### TASK PROMPT:
Retype, character for character, the line containing "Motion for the" along with each line after it through the end of the data, and only those.

### COLLECTED DATA:
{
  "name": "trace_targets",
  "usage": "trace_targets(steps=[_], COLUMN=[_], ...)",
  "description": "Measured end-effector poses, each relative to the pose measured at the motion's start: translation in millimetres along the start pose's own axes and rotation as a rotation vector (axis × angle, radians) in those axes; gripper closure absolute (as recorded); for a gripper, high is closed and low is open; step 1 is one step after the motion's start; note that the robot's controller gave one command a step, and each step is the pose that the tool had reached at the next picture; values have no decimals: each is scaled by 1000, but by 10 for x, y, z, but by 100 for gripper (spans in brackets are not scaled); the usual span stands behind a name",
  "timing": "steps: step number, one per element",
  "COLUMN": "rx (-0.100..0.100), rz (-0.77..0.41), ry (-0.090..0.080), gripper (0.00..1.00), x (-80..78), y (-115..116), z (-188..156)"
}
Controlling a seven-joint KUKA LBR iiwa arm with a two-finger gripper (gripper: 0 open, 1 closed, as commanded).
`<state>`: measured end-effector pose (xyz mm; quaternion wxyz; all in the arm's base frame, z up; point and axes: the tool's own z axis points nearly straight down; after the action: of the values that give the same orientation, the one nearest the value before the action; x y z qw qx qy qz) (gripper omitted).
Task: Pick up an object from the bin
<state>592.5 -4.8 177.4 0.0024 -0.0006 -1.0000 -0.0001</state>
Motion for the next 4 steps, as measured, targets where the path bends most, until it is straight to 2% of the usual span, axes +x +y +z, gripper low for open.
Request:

### YOUR SOLUTION:
Motion for the next 4 steps, as measured, targets where the path bends most, until it is straight to 2% of the usual span, axes +x +y +z, gripper low for open.
Request:

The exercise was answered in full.